Proper wiring of the peripheral nervous system relies on neurotrophic signaling via nerve growth factor (NGF). NGF secreted by target organs (i.e. eye) binds to the TrkA receptor expressed on the distal axons of postganglionic neurons. Upon binding, TrkA is internalized into a signaling endosome and retrogradely trafficked back to the soma and into the dendrites to promote cell survival and postsynaptic maturation, respectively. Postganglionic neurons that do not receive sufficient amounts of NGF will die off. Interestingly, the survival of presynaptic preganglionic neurons residing in the spinal cord is a corollary of NGF-dependent postganglionic survival. In the final circuit, preganglionic neurons are quantitatively matched to postganglionic neurons and, by extension, to the final target, even though TrkA is not expressed on preganglionic neurons. The trophic cue governing this presynaptic survival matching has yet to be identified.
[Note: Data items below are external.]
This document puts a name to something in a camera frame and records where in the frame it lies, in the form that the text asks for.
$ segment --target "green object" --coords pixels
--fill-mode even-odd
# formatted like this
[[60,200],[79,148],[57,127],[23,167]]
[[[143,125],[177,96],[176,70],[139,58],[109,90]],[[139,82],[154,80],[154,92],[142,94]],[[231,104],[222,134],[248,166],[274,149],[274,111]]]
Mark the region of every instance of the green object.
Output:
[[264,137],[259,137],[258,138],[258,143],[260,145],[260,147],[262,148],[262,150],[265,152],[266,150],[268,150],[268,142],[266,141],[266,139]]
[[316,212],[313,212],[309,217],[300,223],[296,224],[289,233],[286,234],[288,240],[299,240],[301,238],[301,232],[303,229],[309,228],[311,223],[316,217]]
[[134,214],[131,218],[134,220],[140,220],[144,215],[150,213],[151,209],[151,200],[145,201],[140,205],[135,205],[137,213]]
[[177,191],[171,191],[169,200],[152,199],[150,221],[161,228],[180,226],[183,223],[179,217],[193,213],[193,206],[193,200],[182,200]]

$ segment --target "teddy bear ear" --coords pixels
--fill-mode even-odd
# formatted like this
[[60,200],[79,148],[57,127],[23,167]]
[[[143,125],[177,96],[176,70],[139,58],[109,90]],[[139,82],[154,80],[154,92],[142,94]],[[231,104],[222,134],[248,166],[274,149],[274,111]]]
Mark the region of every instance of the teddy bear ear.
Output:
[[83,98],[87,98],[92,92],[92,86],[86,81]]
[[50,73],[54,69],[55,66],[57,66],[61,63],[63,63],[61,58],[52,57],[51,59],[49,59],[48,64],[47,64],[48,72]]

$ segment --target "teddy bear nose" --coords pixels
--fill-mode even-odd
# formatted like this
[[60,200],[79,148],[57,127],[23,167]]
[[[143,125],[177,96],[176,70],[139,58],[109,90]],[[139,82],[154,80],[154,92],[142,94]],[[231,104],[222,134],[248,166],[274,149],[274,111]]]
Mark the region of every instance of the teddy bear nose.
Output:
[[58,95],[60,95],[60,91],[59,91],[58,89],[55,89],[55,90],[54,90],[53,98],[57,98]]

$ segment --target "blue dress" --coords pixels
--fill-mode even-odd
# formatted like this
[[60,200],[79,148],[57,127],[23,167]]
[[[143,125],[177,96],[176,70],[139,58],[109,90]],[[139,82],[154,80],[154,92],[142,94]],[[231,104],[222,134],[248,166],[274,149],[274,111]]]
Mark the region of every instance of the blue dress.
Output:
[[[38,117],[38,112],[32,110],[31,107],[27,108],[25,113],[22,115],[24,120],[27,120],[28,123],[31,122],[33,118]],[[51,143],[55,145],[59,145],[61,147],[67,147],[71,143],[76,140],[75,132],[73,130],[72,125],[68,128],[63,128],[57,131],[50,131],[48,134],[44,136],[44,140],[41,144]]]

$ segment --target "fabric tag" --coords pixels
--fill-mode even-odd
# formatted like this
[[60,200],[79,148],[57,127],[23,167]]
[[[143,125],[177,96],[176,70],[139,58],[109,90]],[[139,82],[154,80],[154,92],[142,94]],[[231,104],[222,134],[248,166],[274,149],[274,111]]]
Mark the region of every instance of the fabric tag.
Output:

Here, we propose that extracellular vesicles (EVs) mediate this trophic cue between postganglionic and preganglionic neurons. Using the mouse superior cervical ganglion (SCG) as a model, we isolated EVs and confirmed their identity, morphology, and concentration using Western blot, cryo-electron microscopy, and nanoparticle tracking analysis. Furthermore, we have shown that EVs secreted from SCG neurons contain retrogradely trafficked TrkA that originated in the distal axon. Lastly, using a survival assay we have shown that the addition of SCG-derived EVs to developing spinal cord cells promotes their survival and this effect is abrogated by blocking TrkA EV signaling using an anti-NGF neutralizing antibody. These data point to a novel route of neurotrophic signaling through EVs.